- [Your goal]
Given the listing that follows, report all lines in which the string "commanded" occurs.

.....

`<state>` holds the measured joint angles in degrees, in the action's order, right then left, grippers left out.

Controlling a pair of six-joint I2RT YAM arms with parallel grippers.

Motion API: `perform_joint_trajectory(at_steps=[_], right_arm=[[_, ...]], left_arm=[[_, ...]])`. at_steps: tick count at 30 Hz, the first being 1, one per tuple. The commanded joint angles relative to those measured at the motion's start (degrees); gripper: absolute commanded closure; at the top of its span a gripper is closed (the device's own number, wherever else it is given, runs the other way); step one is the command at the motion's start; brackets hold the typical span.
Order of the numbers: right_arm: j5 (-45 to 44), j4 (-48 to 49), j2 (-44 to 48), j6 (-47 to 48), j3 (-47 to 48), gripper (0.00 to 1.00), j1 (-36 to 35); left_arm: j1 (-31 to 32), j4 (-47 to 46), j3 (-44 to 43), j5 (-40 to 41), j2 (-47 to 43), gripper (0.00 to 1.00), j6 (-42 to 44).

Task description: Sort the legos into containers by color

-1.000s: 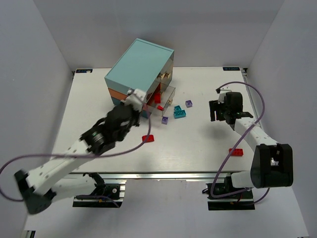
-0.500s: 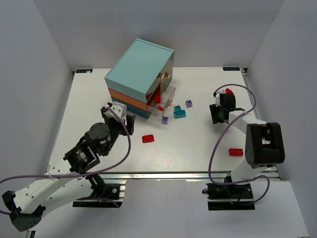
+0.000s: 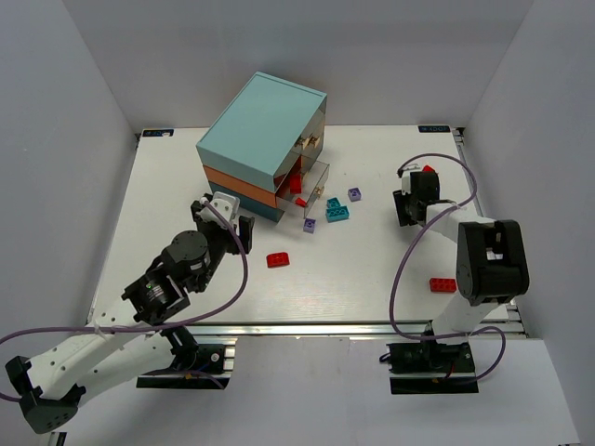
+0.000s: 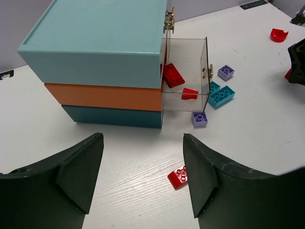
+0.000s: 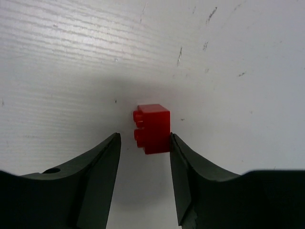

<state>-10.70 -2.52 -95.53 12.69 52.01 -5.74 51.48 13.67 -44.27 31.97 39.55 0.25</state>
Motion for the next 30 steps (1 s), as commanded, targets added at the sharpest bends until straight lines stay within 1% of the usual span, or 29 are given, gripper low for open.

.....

- [Final answer]
Motion API: `perform_joint_trajectory(at_steps=[_], right_arm=[[_, ...]], left_arm=[[_, ...]])`. at_steps: tick count at 30 Hz, the first being 1, one per tuple. The commanded joint angles relative to those measured at the motion's start (degrees); gripper: absolute commanded closure; at the top of its span a gripper is closed (the device's own number, wherever else it is given, runs the other way); step one is the command at the motion's start; brackets hold the typical span.
Motion for the next 30 steps (1 s), as commanded, targets added at the sharpest bends until straight lines stay within 1% of the usual span, or 29 are given, gripper low for open.

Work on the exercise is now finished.